Google has the resources to throw at this, and if you read Ritchie’s paper describing his team’s efforts, you can see why they’re needed.

For just one of Africa’s 2,000-plus languages, Kinyarwanda, which is spoken by 99% of Rwanda’s 13-million people, Google started with 2,000 hours of recordings. For all 15 languages in Ritchie’s latest project, the team even scoured YouTube and transcribed the examples they found.

Once they had gathered 4,200 hours of recordings containing 3.8-million utterances, they wheeled out their weapon of choice: machine learning. This is where the science becomes impenetrable, but the big picture is simple: the Google team learnt what works best for each language, and that knowledge will help them improve their results.

“In all the datasets, there are issues with spelling variation, and variation in the use of diacritics and special characters,” says Ritchie’s paper.

The use of high, mid, low and falling tones also challenged the Google servers’ ability to develop their own intelligence about the languages, as did clicks and the consonants classified as dentals, implosives and glottal stops.  

Tswana’s “marginal clicks” did not stop that language from becoming the one that scored best when Ritchie’s team evaluated the word error rates of four different machine-learning systems. Bottom of the league, with an error rate about 40 times higher, was Yoruboid, a 14-strong family of languages spoken by about 21-million people in Nigeria, Togo, Ghana and Benin.

The score for Tswana is made more remarkable by Ritchie’s team having had only 53 hours of speech and 56,000 utterances to work with. About 80% of this was used to train the machine learning systems; the rest was for testing.

In common with the other South African languages in the study, this data came from the South African Centre for Digital Language Resources (SADiLaR), based on North-West University’s Potchefstroom campus. SADiLaR’s recordings include 56 hours of high-quality utterances in each South African language that were gathered a decade ago by the National Centre for Human Language Technology.

SADiLaR director Langa Khumalo says the centre’s job is to achieve a “parity of esteem” among South Africa’s 11 official languages, and its work with Google has taken it a step closer to this target.
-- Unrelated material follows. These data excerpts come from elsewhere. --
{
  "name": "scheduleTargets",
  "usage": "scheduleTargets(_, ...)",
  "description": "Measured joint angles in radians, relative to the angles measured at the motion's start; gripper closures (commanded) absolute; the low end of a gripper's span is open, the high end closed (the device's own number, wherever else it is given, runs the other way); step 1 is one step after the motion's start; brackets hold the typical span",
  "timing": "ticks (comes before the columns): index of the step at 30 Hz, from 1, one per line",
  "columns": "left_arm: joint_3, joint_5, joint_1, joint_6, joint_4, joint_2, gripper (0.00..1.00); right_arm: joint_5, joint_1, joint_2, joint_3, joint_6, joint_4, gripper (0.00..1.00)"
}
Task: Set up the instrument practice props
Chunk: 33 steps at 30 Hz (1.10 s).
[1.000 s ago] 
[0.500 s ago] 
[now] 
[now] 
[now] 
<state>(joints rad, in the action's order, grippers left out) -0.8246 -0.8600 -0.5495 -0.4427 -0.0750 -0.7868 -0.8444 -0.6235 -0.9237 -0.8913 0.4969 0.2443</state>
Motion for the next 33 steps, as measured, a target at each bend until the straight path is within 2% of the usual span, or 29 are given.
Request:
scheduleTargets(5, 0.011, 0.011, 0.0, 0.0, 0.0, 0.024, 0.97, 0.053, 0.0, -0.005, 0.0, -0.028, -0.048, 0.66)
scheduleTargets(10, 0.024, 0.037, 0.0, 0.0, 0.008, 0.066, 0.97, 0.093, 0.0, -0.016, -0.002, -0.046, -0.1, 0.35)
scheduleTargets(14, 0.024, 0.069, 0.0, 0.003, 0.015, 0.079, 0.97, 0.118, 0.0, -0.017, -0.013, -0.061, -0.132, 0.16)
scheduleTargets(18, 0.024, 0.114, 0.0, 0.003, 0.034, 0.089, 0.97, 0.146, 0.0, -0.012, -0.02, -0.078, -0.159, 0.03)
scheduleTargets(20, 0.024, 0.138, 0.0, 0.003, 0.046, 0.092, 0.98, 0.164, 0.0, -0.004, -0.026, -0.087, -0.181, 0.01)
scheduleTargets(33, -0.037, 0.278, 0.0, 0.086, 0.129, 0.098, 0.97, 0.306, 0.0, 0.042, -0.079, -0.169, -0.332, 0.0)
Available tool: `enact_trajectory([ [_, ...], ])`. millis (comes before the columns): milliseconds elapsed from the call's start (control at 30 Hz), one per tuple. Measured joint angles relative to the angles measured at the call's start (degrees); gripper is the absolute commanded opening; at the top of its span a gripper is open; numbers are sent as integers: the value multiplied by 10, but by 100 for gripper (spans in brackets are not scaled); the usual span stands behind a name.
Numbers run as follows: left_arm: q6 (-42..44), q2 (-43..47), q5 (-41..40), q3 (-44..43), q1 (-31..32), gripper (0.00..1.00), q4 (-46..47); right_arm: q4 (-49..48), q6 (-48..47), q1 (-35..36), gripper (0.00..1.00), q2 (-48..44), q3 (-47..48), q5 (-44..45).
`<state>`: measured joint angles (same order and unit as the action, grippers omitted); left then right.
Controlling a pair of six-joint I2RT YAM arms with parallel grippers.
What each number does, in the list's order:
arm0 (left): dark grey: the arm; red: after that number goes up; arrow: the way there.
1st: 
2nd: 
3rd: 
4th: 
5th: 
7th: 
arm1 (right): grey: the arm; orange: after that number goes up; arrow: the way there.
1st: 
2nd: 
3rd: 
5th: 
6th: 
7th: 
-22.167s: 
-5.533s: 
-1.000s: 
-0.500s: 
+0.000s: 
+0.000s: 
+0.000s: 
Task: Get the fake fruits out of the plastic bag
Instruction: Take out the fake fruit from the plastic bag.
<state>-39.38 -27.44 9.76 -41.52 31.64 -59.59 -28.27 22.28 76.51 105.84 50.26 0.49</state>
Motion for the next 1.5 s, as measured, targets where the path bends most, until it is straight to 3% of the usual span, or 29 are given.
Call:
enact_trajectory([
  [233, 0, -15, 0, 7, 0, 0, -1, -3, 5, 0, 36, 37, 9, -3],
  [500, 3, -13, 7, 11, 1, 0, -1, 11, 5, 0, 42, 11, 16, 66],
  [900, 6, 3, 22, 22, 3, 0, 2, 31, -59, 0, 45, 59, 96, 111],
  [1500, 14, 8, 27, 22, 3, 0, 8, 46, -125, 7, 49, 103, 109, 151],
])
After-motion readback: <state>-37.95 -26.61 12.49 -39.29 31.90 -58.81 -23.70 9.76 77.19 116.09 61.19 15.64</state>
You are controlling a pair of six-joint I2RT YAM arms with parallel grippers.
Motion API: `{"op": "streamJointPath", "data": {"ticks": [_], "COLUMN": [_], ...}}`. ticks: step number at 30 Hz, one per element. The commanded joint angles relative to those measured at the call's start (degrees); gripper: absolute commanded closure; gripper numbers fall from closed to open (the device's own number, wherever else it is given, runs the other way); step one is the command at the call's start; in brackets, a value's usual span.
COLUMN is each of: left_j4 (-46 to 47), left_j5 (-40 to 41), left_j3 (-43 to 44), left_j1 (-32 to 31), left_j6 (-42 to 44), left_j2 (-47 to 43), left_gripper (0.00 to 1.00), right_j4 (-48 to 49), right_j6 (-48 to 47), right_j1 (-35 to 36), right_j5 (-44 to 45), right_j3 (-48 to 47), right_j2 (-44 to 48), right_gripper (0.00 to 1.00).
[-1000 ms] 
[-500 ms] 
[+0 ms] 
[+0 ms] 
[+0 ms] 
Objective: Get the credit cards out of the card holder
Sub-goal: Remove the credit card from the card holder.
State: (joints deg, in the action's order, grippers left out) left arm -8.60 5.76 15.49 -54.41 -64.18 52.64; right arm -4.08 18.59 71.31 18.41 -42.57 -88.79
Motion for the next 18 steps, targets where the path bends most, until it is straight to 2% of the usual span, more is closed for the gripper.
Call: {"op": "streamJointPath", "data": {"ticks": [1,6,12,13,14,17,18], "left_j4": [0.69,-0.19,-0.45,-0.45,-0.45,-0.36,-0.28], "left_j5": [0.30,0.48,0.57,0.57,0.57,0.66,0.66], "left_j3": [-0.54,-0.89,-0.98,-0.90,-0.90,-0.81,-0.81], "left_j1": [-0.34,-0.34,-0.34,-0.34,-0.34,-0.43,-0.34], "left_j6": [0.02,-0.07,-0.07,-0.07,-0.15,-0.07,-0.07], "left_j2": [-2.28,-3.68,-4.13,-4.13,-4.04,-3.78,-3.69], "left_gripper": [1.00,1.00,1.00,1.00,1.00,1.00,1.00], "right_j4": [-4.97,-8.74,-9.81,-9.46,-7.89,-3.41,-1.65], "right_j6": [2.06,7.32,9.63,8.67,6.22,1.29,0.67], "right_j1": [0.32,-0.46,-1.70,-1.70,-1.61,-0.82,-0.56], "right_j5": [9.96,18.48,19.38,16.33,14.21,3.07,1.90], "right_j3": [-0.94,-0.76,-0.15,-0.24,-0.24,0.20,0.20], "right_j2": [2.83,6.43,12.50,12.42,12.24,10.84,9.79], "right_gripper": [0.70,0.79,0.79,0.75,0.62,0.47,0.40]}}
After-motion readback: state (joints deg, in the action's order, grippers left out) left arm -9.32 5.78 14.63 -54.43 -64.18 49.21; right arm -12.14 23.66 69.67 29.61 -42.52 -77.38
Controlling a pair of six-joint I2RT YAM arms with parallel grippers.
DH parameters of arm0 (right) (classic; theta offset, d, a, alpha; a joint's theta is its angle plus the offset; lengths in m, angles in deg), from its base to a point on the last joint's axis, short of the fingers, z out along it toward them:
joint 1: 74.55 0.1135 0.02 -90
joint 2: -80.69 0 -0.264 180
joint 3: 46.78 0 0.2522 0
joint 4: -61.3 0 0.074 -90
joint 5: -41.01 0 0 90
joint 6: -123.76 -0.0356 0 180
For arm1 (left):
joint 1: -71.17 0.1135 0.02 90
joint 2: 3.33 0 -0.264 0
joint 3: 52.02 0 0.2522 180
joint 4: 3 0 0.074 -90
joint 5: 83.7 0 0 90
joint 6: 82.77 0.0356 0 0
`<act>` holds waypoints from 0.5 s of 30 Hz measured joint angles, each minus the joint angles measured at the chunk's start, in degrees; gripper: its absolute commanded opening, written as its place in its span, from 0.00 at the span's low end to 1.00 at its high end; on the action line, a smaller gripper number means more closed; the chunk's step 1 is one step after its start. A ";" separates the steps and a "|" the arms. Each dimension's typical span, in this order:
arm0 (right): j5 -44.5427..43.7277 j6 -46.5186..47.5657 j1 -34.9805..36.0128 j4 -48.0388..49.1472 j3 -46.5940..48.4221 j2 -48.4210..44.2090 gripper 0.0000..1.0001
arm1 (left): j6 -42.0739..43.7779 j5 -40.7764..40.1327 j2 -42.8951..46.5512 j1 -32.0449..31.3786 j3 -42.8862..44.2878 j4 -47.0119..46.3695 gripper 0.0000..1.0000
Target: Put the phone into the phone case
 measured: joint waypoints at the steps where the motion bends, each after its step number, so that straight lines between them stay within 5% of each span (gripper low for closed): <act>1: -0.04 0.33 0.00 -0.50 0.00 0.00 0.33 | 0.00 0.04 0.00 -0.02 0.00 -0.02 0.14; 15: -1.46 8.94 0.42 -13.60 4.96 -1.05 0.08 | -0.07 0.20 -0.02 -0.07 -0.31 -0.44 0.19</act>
It is also an important case study, he says, that shows the importance of investment in language resources.

“On a very practical note it can allow for more accessible interfaces for people living with disabilities, or expand what is possible using a web service and a smartphone,” Khumalo says.

SADiLaR’s node at the Council for Scientific & Industrial Research (CSIR) in Pretoria is making its own automatic speech recognition breakthroughs and has an Android text-to-speech app, Qfrency, with male and female voices in all 11 official languages.